* SOURCE DATA

-.-.-

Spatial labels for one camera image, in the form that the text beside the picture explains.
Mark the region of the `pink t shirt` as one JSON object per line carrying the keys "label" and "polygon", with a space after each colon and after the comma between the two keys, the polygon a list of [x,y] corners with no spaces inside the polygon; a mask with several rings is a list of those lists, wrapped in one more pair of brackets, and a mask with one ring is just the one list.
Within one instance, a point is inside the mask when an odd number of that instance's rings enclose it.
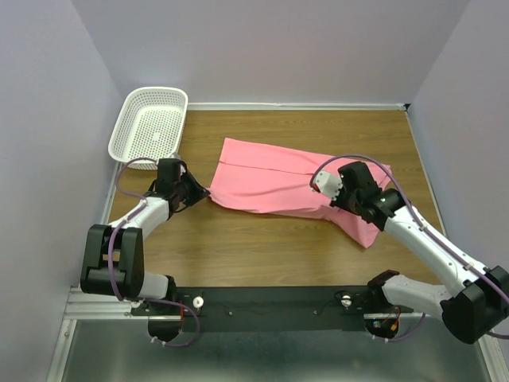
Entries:
{"label": "pink t shirt", "polygon": [[330,221],[369,248],[379,230],[359,216],[331,207],[326,196],[309,187],[313,173],[330,158],[226,138],[208,190],[212,201],[226,209]]}

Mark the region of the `white plastic laundry basket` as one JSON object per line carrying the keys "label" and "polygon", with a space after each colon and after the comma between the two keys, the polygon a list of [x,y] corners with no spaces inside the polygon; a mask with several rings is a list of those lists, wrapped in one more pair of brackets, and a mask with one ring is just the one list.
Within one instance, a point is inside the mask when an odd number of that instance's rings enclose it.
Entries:
{"label": "white plastic laundry basket", "polygon": [[178,88],[143,87],[124,100],[108,143],[108,153],[136,170],[155,170],[155,160],[178,154],[188,95]]}

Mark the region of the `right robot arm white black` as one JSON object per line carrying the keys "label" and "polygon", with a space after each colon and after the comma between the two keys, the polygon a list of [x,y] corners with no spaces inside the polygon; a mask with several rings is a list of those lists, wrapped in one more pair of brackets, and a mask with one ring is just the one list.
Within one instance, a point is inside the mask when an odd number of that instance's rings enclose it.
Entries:
{"label": "right robot arm white black", "polygon": [[483,336],[508,338],[494,331],[508,318],[507,270],[488,267],[459,249],[429,224],[399,185],[381,188],[369,166],[360,161],[335,173],[317,171],[309,185],[325,195],[331,207],[392,235],[441,280],[441,284],[432,285],[385,271],[368,284],[366,302],[372,310],[411,308],[441,320],[465,344]]}

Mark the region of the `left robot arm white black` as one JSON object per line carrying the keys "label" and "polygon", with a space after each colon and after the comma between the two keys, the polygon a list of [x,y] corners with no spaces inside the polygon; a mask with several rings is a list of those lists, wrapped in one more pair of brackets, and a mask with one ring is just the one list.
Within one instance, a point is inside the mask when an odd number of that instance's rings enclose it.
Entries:
{"label": "left robot arm white black", "polygon": [[144,241],[159,225],[210,193],[182,160],[163,158],[155,165],[157,176],[148,190],[131,194],[138,198],[133,209],[109,224],[88,229],[80,288],[119,301],[149,300],[157,313],[168,314],[177,303],[176,283],[171,276],[145,270]]}

-.-.-

* ASSIGNMENT
Set down the entries above exactly; no pictures belong in the copy.

* RESPONSE
Spatial labels for one camera image, in the form that the text beside the picture explains.
Mark the region of the `pink t shirt` as one JSON object per line carrying the keys "label" and "polygon", with a space after each colon and after the comma between the two keys, the polygon a list of [x,y] corners with no spaces inside the polygon; a mask with several rings is a list of those lists, wrapped in one more pair of brackets, and a mask with one ring is just the one list.
Within one instance, a point is inside the mask when an odd number of that instance's rings enclose it.
Entries:
{"label": "pink t shirt", "polygon": [[330,221],[369,248],[379,230],[359,216],[331,207],[326,196],[309,187],[313,173],[330,158],[226,138],[208,190],[212,201],[226,209]]}

Mark the region of the `white plastic laundry basket` as one JSON object per line carrying the keys "label" and "polygon", with a space after each colon and after the comma between the two keys, the polygon a list of [x,y] corners with no spaces inside the polygon; a mask with several rings is a list of those lists, wrapped in one more pair of brackets, and a mask with one ring is just the one list.
Within one instance, a point is inside the mask when an odd number of that instance's rings enclose it.
Entries:
{"label": "white plastic laundry basket", "polygon": [[178,88],[143,87],[124,100],[108,143],[108,153],[136,170],[155,170],[155,160],[178,154],[188,95]]}

Mark the region of the `right robot arm white black` as one JSON object per line carrying the keys "label" and "polygon", with a space after each colon and after the comma between the two keys, the polygon a list of [x,y] corners with no spaces inside the polygon; a mask with several rings is a list of those lists, wrapped in one more pair of brackets, and a mask with one ring is just the one list.
Within one instance, a point is inside the mask when an odd number of that instance's rings enclose it.
Entries:
{"label": "right robot arm white black", "polygon": [[483,336],[508,338],[494,331],[508,318],[507,270],[488,267],[459,249],[429,224],[399,185],[381,188],[369,166],[360,161],[335,173],[317,171],[309,185],[325,195],[331,207],[392,235],[441,280],[441,284],[432,285],[385,271],[368,284],[366,302],[372,310],[411,308],[441,320],[465,344]]}

Mark the region of the `left robot arm white black` as one JSON object per line carrying the keys "label" and "polygon", with a space after each colon and after the comma between the two keys, the polygon a list of [x,y] corners with no spaces inside the polygon; a mask with several rings is a list of those lists, wrapped in one more pair of brackets, and a mask with one ring is just the one list.
Within one instance, a point is inside the mask when an odd number of that instance's rings enclose it.
Entries:
{"label": "left robot arm white black", "polygon": [[144,241],[159,225],[210,193],[182,160],[163,158],[155,165],[157,176],[148,190],[131,194],[138,198],[133,209],[109,224],[88,229],[80,288],[119,301],[149,300],[157,313],[168,314],[177,303],[176,283],[171,276],[145,270]]}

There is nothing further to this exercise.